Data extracted from a collection
________________

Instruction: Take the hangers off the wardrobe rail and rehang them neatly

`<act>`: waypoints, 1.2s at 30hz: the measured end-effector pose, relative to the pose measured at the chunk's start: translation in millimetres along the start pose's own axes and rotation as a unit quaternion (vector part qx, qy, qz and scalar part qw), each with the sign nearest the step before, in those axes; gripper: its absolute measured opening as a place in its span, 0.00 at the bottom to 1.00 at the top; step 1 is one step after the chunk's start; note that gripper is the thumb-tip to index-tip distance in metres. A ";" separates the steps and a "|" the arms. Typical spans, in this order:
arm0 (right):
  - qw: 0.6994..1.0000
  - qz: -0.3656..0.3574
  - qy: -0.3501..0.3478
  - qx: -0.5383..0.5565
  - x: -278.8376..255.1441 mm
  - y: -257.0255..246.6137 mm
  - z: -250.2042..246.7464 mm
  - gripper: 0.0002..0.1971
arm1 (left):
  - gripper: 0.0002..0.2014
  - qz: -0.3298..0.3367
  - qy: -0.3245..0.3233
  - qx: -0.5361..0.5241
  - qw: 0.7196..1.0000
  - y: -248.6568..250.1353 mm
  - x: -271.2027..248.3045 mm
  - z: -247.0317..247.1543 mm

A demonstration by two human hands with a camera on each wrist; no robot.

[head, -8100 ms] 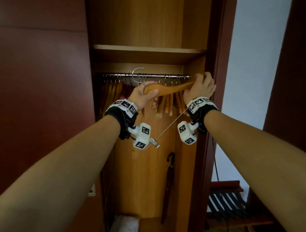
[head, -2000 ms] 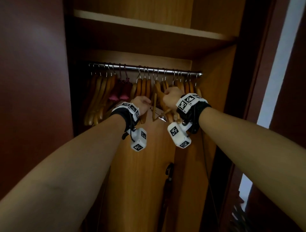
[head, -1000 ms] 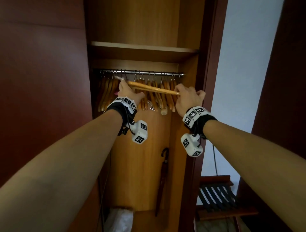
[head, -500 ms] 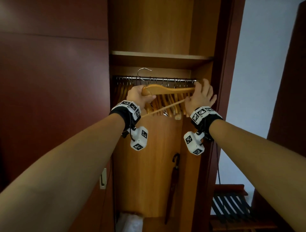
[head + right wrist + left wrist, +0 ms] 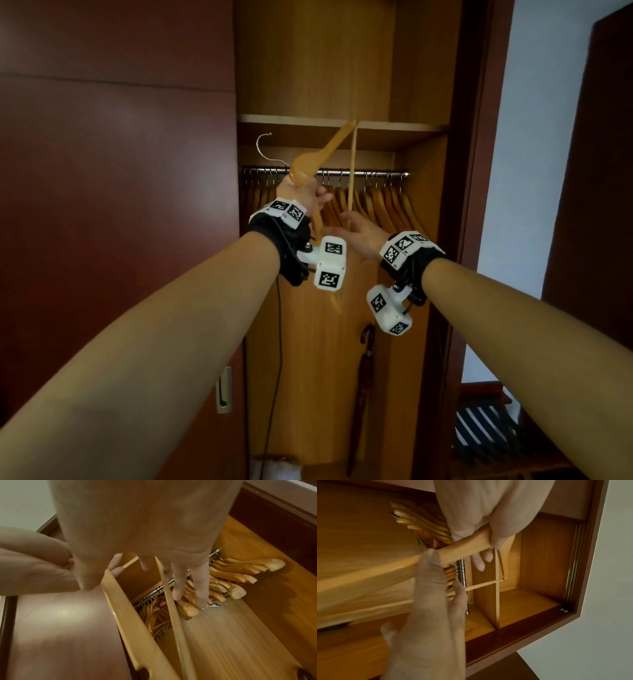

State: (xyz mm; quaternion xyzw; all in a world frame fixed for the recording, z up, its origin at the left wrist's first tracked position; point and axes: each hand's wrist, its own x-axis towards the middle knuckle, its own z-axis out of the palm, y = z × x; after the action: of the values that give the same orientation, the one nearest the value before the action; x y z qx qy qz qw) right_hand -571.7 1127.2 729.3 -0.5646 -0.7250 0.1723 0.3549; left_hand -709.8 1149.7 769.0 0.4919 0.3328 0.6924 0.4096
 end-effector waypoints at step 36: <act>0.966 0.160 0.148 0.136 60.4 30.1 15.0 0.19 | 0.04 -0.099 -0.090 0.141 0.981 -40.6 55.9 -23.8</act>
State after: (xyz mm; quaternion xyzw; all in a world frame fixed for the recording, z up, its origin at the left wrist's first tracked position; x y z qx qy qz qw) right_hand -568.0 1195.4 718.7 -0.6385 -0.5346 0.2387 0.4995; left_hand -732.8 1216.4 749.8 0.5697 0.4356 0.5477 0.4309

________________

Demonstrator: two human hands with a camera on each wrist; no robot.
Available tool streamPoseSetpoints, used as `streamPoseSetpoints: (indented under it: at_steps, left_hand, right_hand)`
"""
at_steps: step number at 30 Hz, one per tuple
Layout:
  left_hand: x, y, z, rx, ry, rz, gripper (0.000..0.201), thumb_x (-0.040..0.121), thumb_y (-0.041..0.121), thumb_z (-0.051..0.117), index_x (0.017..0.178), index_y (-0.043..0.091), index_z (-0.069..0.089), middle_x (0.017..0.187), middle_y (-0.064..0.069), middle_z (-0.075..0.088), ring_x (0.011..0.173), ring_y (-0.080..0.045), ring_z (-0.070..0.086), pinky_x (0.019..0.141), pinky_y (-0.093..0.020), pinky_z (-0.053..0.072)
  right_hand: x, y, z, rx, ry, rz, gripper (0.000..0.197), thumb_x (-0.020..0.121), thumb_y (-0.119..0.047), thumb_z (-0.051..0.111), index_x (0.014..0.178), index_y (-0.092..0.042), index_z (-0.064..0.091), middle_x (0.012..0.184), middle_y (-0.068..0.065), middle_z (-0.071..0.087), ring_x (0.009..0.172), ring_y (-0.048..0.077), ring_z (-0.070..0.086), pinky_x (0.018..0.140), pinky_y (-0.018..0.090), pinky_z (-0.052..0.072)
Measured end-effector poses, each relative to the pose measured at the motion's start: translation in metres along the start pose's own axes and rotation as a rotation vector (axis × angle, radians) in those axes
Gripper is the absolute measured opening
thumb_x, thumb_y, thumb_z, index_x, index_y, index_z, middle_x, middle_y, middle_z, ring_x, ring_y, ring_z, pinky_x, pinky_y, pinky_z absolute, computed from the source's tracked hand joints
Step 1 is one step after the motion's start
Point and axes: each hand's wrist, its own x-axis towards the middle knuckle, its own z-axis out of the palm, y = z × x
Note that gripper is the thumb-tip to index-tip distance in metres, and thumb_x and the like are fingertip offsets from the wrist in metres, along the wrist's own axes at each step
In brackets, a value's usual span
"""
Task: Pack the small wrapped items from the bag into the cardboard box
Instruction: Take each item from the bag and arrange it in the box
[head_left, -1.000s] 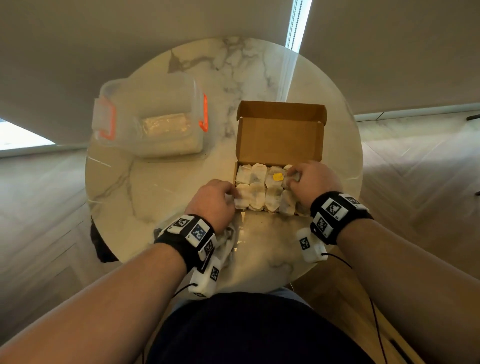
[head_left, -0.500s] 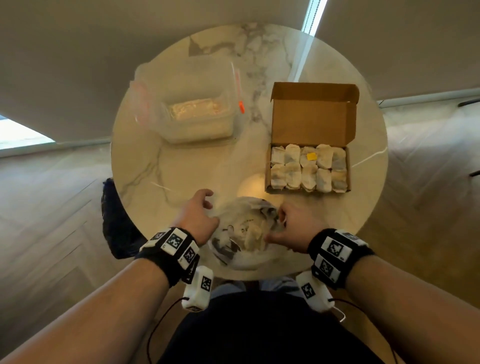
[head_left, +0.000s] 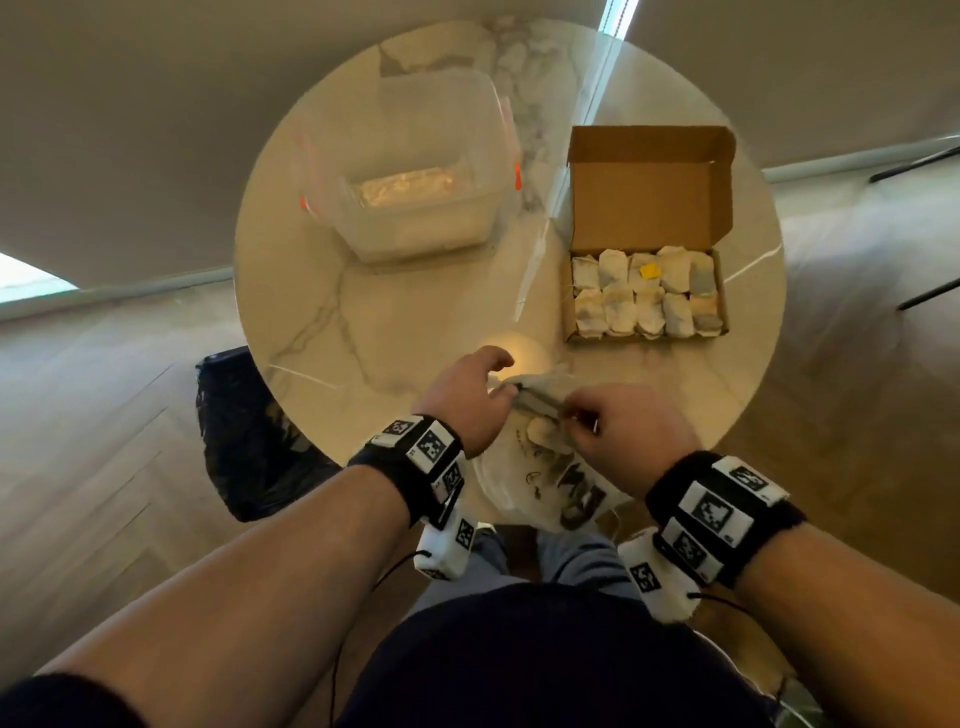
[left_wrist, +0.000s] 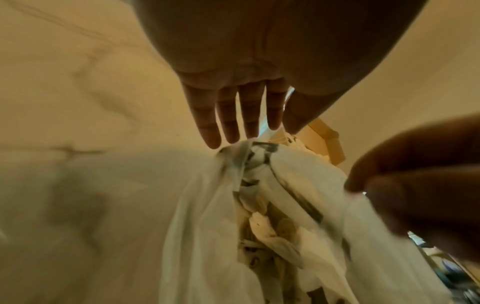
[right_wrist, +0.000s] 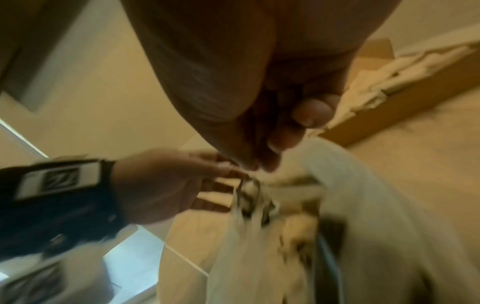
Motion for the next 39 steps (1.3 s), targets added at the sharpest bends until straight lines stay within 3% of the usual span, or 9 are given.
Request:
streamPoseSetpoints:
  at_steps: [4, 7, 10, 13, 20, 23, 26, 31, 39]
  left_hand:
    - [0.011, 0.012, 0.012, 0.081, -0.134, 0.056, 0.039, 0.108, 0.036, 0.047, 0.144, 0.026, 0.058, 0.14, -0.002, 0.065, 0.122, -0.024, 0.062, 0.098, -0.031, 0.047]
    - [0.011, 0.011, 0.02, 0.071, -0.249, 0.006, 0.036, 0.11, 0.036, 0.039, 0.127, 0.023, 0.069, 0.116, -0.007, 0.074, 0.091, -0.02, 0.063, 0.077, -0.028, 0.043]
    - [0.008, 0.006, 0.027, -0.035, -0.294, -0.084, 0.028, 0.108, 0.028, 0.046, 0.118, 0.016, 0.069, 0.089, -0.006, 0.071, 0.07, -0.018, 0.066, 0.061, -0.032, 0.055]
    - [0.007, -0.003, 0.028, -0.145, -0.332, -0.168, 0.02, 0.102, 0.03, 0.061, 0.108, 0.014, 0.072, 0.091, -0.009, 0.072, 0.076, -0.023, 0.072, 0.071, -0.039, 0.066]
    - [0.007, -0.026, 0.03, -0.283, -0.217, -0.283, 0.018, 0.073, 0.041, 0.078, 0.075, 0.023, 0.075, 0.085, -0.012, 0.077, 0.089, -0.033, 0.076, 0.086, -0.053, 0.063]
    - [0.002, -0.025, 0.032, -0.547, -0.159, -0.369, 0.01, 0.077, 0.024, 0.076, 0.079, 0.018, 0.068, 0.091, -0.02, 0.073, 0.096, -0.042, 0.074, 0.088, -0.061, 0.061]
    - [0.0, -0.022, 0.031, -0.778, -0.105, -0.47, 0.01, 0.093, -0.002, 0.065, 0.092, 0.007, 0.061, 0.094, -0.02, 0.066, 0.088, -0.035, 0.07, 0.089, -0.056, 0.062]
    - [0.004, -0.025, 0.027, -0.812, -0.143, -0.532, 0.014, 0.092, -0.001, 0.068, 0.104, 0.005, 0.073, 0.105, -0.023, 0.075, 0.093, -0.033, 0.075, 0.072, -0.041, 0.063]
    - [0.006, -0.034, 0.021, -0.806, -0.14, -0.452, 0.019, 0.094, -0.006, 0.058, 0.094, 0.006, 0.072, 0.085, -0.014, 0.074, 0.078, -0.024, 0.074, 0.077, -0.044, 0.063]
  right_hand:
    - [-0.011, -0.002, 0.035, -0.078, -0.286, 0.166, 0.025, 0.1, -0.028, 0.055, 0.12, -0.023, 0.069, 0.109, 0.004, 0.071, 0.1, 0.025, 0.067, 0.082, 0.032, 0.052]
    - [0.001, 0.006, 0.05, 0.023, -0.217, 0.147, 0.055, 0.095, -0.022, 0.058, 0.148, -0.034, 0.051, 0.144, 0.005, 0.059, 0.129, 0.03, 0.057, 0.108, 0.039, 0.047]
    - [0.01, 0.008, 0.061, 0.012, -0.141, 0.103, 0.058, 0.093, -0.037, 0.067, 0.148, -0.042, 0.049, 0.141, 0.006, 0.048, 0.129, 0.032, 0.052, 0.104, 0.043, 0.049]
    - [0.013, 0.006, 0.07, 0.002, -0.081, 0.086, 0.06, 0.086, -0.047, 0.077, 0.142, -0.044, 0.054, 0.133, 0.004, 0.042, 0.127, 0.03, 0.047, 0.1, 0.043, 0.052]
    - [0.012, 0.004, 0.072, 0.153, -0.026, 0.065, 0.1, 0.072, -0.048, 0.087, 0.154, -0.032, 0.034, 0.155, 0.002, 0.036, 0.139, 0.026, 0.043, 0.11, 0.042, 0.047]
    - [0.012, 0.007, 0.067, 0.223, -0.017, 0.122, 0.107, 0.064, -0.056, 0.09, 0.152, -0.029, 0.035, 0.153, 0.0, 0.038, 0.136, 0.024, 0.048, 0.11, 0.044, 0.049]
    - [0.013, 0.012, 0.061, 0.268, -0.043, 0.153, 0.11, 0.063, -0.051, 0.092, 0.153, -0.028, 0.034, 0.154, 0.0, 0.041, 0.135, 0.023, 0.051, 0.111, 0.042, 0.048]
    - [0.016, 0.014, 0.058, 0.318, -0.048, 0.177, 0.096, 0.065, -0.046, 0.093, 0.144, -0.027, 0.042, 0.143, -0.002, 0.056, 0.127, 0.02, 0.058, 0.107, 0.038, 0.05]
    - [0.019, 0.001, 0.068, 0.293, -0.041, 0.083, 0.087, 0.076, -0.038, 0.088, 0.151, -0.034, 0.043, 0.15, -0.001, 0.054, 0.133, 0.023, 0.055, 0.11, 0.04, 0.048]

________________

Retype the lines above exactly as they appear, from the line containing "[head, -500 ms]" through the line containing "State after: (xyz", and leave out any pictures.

[head, -500 ms] 
[head + right wrist + left wrist, +0 ms] 

State: (xyz mm; quaternion xyzw; all in a world frame fixed for the recording, z up, its origin at the left wrist's first tracked position; point and axes: each hand's wrist, its own x-axis towards the middle knuckle, its own z-axis out of the palm, y = z × x; after the action: of the values that give the same orientation, the one nearest the value before the action; x y z qx qy qz qw) right_hand -571.7 1127.2 729.3 -0.5646 -0.7250 0.1723 0.3549; left_hand -709.8 1149.7 769.0 0.4919 0.3328 0.6924 0.4096
 end-effector waypoints at step 36: <act>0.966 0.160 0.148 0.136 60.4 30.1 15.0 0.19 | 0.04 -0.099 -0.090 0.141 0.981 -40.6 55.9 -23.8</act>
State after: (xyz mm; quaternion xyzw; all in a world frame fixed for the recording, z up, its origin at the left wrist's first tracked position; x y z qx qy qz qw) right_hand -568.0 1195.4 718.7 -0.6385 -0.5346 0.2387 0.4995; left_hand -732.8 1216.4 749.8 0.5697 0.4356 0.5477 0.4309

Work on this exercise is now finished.